Unter anderem geht es um schwere Korrruptionsvorwürfe gegen die regierende Kongresspartei von Ministerpräsident Singh. Im Raum steht der Vorwurf, dass Stimmen für eine Parlamentsabstimmung gekauft wurden, um einen Ausbau der Technologiepartnerschaft zwischen Indien und den USA voranzutreiben. Im Zentrum der Partnerschaft steht die Atomenergie, die Singh als eine der zentralen Komponenten der zukünftigen indischen Stromversorgung sieht. Mit Blick auf die Ereignisse in Japan muss man natürlich von einem idealen Zeitpunkt der Veröffentlichung sprechen. Gerade für Singh.

In einem Interview mit der indische Zeitung „The Hindu“ nahm auch WikiLeaks-Gründer Assange umfangreich zu den India-Cables Stellung und stellte klar, dass die Depeschen echt sind. Die indische Regierung hatte zwischenzeitlich versucht, die Glaubwürdigkeit der Depeschen in Abrede zu stellen. In einem Interview mit dem indischen TV-Sender NDTV äußerte sich Assange ebenfalls ausführlich und kritisierte unter anderem die aggressive Vermarktungsstrategie des State Department für US-Firmen weltweit.

 

Kurz und klein (7): Umstrittene Zahlungen und neues WikiLeaks-Forum

+++Umstrittene Zahlungen+++

Es wurde immer wieder betont. Die fünf großen Medienpartner New York Times, Guardian, Spiegel, Le Monde und El Pais haben nicht einen Cent für die WikiLeaks-Depeschen bezahlt. So jedenfalls die Selbstauskunft der Beteiligten. Jetzt aber hat der französische Nouvelle Observateur ein Chat-Interview mit einem anonymen WikiLeaks-Mitarbeiter veröffentlicht. Daraus geht klar hervor: Es ist Geld geflossen. Ein interessanter Leak aus dem Innern des Leaking-Imperiums WikiLeaks, sollte sich der Verdacht erhärten.
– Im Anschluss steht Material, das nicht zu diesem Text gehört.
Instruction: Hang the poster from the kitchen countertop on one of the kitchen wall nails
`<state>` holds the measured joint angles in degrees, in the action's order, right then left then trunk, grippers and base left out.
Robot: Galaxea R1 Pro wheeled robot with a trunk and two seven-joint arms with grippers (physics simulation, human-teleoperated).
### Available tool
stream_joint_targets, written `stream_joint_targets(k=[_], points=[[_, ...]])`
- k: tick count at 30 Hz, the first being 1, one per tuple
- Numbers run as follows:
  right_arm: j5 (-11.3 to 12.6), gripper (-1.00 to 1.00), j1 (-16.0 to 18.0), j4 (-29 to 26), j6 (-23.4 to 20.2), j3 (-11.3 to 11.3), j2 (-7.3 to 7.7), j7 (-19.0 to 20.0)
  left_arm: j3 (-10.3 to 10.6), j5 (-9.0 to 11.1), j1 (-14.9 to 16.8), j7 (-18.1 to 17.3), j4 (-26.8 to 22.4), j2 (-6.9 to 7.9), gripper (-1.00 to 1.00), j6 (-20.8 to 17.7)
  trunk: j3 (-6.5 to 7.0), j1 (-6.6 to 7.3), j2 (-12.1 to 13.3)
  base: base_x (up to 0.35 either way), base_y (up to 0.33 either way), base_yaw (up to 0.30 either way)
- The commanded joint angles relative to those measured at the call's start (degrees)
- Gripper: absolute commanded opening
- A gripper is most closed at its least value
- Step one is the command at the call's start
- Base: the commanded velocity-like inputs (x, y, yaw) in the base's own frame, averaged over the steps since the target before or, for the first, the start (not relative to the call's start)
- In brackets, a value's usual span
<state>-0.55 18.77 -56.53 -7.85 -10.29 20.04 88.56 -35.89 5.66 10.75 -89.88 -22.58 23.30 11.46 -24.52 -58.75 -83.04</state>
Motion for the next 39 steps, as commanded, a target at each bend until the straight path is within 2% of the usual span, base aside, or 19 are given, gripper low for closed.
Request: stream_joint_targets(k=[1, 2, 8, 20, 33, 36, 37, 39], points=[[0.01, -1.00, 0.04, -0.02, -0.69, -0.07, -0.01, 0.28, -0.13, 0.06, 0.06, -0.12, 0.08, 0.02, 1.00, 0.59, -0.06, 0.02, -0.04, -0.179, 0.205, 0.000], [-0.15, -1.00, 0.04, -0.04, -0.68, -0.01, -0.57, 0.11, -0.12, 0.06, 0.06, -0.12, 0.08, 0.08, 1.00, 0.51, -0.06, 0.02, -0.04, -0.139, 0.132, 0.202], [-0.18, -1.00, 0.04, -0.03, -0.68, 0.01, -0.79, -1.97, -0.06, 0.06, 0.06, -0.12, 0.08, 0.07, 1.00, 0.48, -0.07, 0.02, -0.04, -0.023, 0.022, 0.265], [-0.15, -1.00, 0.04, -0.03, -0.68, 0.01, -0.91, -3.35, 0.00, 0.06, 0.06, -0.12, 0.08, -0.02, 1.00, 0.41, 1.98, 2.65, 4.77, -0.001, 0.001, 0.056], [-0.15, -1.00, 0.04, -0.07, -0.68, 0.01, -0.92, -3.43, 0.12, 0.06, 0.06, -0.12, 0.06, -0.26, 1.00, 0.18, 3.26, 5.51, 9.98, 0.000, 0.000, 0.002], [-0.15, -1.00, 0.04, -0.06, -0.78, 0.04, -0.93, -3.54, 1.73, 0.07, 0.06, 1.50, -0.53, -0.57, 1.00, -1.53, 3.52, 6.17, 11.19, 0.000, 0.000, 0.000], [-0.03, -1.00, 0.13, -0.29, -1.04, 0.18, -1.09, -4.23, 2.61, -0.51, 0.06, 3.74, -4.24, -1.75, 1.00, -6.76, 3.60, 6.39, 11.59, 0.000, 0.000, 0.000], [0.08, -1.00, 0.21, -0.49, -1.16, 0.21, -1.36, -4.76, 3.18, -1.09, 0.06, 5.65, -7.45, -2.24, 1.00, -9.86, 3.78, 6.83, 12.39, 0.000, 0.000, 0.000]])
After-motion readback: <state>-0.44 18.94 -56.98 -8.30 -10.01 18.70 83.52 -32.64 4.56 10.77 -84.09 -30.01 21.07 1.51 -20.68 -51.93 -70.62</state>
Mit der Glaubwürdigkeit des WikiLeaks-Whistleblowers dürfte auch die Glaubwürdigkeit von WikiLeaks auf dem Spiel stehen. Das jedenfalls ist die Einschätzung von Florian Rötzer, Telepolis.
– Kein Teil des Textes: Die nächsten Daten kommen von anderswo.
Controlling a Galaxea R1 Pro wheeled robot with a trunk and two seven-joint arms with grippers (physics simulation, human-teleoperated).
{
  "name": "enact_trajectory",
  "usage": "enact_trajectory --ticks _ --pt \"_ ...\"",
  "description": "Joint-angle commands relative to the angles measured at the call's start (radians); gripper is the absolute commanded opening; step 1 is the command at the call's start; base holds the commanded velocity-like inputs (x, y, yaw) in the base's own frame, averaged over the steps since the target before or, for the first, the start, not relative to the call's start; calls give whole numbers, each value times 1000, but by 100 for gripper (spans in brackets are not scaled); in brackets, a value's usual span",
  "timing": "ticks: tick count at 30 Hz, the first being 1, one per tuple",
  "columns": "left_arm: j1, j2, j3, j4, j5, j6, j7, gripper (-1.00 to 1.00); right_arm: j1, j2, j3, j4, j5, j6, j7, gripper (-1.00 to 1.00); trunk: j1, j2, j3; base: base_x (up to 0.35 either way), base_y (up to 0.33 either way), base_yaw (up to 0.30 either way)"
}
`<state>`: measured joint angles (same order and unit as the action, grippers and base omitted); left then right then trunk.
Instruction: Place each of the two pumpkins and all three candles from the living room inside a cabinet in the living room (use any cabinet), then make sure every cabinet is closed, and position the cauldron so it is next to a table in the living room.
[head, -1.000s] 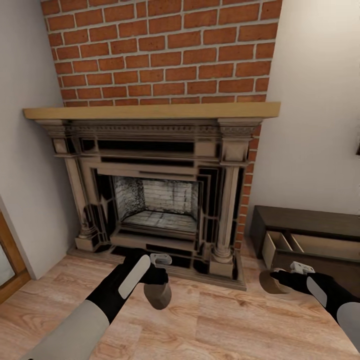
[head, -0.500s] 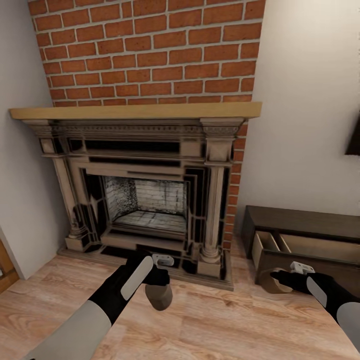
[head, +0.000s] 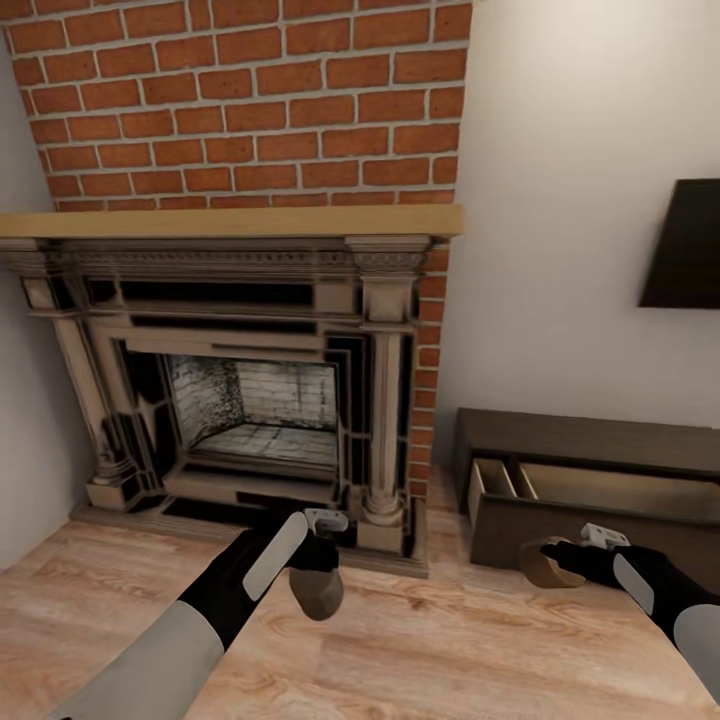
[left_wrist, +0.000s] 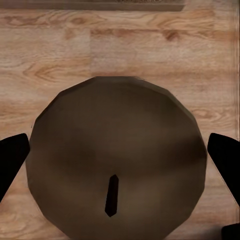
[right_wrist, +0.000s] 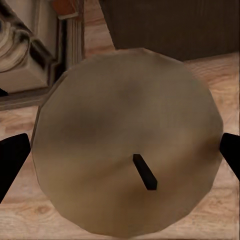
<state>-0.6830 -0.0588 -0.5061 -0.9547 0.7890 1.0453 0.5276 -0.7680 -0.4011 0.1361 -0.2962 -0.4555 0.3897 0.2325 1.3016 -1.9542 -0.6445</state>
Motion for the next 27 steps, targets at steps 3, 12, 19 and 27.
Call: enact_trajectory --ticks 3,12,19,27 --pt "-1 -2 -2 -1 10 2 17 -100 -1 -2 7 -1 -9 5 0 -100 0 -1 -1 0 -287 -278" --pt "-1 -3 -15 -3 10 2 20 -100 -1 -1 7 -1 -9 7 1 -100 0 -1 -1 7 -288 -290" --pt "-1 -3 -46 -2 12 2 20 -100 -1 -1 7 0 -9 8 1 -100 0 -1 -1 108 -289 -286" --pt "-1 -3 -49 -2 12 2 20 -100 -1 1 8 -1 -6 8 0 -100 0 -1 -1 146 -290 -192"
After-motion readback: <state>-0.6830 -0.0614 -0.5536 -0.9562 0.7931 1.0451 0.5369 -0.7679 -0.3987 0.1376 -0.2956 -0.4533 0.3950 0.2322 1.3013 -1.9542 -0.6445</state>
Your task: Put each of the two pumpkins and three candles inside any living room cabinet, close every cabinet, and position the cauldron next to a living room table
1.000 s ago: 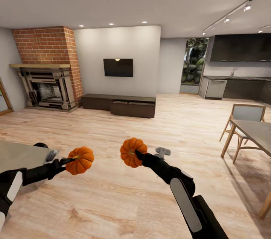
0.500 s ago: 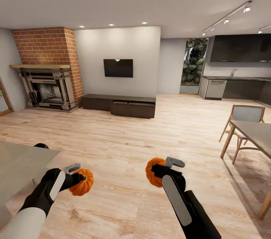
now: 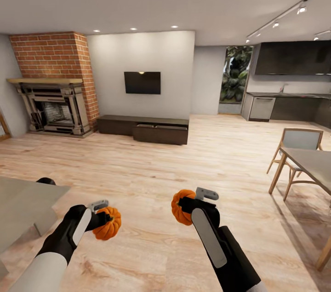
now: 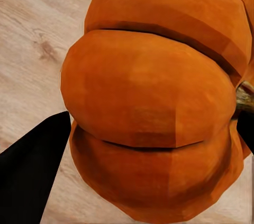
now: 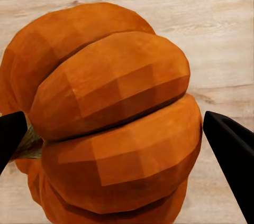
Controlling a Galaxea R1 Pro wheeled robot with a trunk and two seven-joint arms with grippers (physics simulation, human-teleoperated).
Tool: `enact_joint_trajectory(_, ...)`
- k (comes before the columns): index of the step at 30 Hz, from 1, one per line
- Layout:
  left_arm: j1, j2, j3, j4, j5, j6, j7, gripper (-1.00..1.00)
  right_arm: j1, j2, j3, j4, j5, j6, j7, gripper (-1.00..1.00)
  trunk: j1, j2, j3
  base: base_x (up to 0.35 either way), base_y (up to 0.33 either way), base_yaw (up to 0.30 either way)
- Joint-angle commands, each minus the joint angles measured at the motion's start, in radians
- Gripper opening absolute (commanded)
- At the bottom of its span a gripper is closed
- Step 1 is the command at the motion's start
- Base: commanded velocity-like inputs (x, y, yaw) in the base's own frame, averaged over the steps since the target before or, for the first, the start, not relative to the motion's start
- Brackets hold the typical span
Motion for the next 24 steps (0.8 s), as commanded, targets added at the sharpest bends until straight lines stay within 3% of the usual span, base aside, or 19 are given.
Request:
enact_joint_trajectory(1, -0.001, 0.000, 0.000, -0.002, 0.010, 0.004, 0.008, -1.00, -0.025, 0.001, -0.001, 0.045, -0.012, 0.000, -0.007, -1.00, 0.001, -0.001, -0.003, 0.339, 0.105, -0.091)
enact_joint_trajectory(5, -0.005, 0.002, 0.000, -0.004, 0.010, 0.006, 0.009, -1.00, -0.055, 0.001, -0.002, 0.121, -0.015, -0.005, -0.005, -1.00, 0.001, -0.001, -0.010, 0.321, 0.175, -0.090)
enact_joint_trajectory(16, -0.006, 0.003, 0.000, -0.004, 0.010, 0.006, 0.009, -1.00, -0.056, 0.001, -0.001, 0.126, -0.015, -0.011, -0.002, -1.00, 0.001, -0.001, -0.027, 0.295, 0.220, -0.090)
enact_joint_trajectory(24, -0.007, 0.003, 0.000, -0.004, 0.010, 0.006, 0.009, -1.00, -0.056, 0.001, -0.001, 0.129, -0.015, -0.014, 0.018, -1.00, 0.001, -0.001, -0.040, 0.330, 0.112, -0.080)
+++Neues WikiLeaks-Forum+++

Unter WikiLeaks-Forum.com gibt es neuerdings ein Forum zu diversen WikiLeaks-Themen. Nach einem Telefonat mit dem Admin des Forums ist zwar nicht ganz klar, wer der eigentliche Urheber des Forums ist, klar dagegen ist, dass aktuell noch Moderatoren für die verschiedenen Sprachen gesucht werden, denn das Forum ist eindeutig international ausgerichtet. Es bietet ein üppiges Angebot an Diskussionsthemen. Angefangen von den Irak- und Afghanistan-Protokollen über Politik und Medien bis hin zu Verschwörungstheorien. Dazu gibt es Eventkalender und Debatten zu anderen Leakingplattformen. Das WikiLeaks-Forum reiht sich ein in die lange Reihe zahlreicher Netzangebote und -werkzeuge, die wir hier überblicksweise zusammemngestellt haben.